―短冊に託したプロポーズ―
第1章 ―短冊に託したプロポーズ―
〈裕一がどこに行っても、
私のことを好きでいてくれますように〉
字だけでわかる。理沙の切実な願いが……。普段は可愛らしい丸文字のクセに、短冊のは、ペン習字の練習でもしたのかのような、丁寧で落ち着いた字だ。

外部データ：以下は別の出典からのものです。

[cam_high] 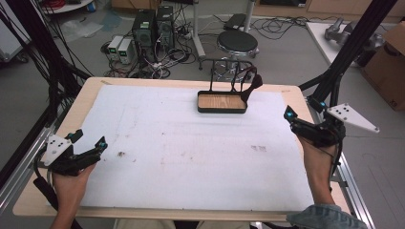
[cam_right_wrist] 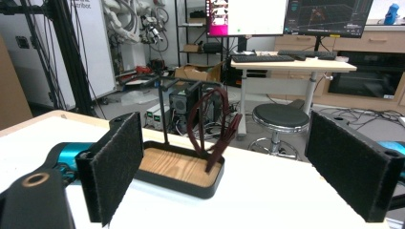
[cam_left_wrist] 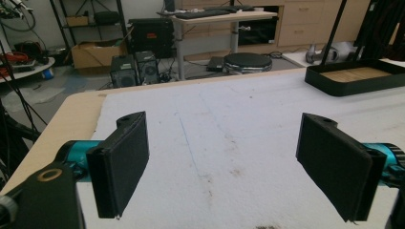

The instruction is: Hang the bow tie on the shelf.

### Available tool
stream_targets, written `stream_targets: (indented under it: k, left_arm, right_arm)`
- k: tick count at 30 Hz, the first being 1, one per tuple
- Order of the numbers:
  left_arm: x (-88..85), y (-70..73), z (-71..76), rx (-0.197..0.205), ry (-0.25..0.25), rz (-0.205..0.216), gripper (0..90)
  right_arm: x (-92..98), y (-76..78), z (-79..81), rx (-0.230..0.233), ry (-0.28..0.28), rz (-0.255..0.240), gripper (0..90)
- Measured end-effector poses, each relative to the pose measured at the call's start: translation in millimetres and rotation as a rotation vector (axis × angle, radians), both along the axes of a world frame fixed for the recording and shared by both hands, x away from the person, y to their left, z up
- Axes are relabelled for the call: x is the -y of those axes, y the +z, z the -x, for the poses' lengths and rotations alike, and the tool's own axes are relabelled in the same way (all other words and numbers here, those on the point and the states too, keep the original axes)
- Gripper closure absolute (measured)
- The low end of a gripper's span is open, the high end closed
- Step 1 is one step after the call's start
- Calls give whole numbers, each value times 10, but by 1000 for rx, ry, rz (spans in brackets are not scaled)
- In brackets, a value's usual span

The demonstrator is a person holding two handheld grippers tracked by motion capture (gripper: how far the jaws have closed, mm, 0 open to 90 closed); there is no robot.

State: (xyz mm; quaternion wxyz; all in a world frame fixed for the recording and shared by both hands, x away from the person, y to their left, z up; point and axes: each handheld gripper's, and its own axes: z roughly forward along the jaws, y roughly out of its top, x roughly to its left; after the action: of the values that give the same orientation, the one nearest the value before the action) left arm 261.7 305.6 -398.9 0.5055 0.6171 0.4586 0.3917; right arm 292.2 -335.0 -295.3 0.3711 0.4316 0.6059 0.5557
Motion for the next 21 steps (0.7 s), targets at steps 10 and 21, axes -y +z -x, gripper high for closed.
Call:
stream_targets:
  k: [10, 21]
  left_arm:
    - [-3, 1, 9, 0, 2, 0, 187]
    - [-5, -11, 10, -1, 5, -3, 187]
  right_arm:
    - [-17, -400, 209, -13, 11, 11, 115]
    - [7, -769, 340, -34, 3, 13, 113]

何だよ。キレイに書けば書くほど、願い事が叶う率も高まると思って、こんな字にしたのかよ。
「バカだな……。お前ってヤツは、ホントに……
っ、理沙っ……!」
理沙への想いが涙となって一気に溢れ、そのまま流れ落ち、短冊を濡らしていく。
「理沙っ……理沙ぁっ……! わぁああああっ……!」
嘘で我慢していた悲しみと、まだある吐き気も相まって、俺は、一人しかいない病室で、子供みたいに泣きじゃくった。
お前、いつから本当のことを知っていたんだよ。
知ってから、いつもどんな想いで俺を疑っていたんだよ。
どんな想いで、俺の嘘を聞いていたんだよ。
「たくっ、こんな短冊書きやがって。当たり前なことを願うなっつーの」
どこに行っても、そんなお前が好きに決まってるだろ。
どこに行っても……
どこに、行っても……
「やっぱり嫌だ。
どこにも行きたくねぇっ。別れたくねぇっ!
俺はっ――理沙と一緒にいたいんだよっ!
俺に……先の未来がなくなっても、
理沙と一緒に、未来を誓い合いたいんだよっ!」
本音をぶちまけると、悲しみも、絶望感も、副作用の吐き気も、不思議と全部治まった。
「はぁ……。『バカ』は、俺の方だよな」
死ぬことばかりで、大切なことを見失っていた。